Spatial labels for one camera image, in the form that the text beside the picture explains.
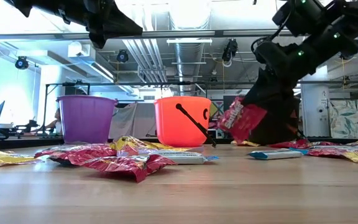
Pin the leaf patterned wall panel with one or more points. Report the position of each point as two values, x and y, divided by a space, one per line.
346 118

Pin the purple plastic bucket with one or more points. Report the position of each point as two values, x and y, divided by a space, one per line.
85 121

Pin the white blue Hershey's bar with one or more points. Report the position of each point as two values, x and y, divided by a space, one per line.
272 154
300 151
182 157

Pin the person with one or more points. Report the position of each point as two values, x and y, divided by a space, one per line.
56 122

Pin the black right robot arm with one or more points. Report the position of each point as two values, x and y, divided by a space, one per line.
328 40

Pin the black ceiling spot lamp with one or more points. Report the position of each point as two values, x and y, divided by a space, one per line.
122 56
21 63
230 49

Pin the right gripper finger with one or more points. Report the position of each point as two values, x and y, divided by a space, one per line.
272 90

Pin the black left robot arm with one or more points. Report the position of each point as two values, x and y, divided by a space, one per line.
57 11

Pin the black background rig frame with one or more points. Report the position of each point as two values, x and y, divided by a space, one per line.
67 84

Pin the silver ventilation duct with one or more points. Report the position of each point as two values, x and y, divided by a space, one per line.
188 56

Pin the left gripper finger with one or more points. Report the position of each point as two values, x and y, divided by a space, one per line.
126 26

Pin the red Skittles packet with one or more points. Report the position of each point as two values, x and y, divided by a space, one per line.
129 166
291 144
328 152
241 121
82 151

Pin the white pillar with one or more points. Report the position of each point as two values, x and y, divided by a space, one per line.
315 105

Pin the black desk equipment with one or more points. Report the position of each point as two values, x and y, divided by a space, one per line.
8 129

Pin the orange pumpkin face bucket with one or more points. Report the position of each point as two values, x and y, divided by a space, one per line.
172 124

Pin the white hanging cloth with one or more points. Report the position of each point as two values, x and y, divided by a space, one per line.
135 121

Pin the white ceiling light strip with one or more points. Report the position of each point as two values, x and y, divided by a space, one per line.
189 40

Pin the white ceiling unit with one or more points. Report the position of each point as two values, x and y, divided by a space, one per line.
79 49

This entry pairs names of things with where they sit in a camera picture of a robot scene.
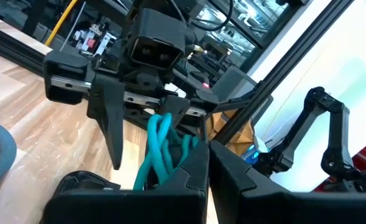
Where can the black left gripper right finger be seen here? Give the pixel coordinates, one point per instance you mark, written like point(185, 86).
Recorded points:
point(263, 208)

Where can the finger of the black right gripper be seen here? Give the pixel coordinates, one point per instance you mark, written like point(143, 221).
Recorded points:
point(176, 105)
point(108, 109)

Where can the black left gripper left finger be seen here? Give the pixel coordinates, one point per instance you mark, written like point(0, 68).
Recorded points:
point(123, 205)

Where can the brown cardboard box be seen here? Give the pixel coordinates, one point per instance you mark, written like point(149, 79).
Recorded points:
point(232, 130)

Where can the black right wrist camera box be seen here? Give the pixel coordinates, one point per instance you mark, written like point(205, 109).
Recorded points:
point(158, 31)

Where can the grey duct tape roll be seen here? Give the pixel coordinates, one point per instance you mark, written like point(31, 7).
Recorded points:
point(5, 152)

┄┄┄┄┄┄

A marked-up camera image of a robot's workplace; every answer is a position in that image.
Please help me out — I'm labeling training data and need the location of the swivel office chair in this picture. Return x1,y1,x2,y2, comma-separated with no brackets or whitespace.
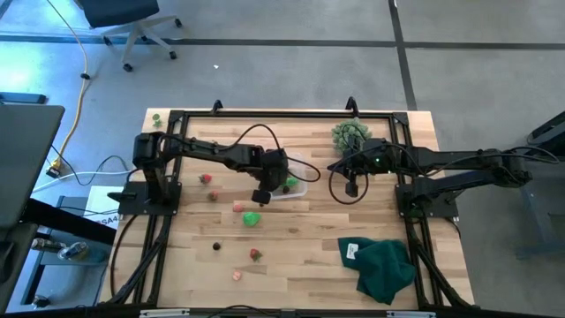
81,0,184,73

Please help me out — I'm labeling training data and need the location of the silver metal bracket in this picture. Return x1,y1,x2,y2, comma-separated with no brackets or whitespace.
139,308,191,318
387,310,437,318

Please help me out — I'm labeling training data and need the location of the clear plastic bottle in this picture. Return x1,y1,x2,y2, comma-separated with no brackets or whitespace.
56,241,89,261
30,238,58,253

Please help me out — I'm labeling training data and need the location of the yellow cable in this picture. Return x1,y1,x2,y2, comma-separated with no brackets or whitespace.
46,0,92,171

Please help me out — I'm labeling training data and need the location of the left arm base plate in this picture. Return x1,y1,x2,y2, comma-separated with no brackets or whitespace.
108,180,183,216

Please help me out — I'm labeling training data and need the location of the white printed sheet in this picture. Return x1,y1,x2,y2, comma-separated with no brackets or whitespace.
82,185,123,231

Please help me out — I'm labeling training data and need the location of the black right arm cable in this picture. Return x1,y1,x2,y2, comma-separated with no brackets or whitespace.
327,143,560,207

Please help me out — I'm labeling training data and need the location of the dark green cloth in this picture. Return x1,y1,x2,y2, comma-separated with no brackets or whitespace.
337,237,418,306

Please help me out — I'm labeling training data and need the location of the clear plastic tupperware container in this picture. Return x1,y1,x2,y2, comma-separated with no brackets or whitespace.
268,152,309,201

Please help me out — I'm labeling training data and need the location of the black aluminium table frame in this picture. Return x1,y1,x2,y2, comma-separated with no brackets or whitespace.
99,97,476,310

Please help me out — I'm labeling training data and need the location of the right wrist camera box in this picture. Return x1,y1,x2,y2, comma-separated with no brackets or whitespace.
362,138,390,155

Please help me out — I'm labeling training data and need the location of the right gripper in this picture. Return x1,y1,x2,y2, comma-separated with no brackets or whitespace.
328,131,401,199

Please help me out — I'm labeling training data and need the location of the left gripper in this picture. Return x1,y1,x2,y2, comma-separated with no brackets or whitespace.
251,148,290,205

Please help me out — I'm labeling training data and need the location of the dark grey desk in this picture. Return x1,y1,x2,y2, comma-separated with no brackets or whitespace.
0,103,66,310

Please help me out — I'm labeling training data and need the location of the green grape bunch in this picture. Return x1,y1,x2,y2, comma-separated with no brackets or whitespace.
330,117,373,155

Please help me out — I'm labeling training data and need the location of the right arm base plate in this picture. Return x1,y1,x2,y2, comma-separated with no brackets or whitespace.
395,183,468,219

┄┄┄┄┄┄

* _ABOUT THIS EXERCISE_
Which of the lines above contain "that"? Return them all.

* _RESPONSE TO THIS TASK_
Spatial labels for one camera image, in the form that the text beside the picture explains.
A marked-up camera image of a robot's workplace; every answer is a position in that image.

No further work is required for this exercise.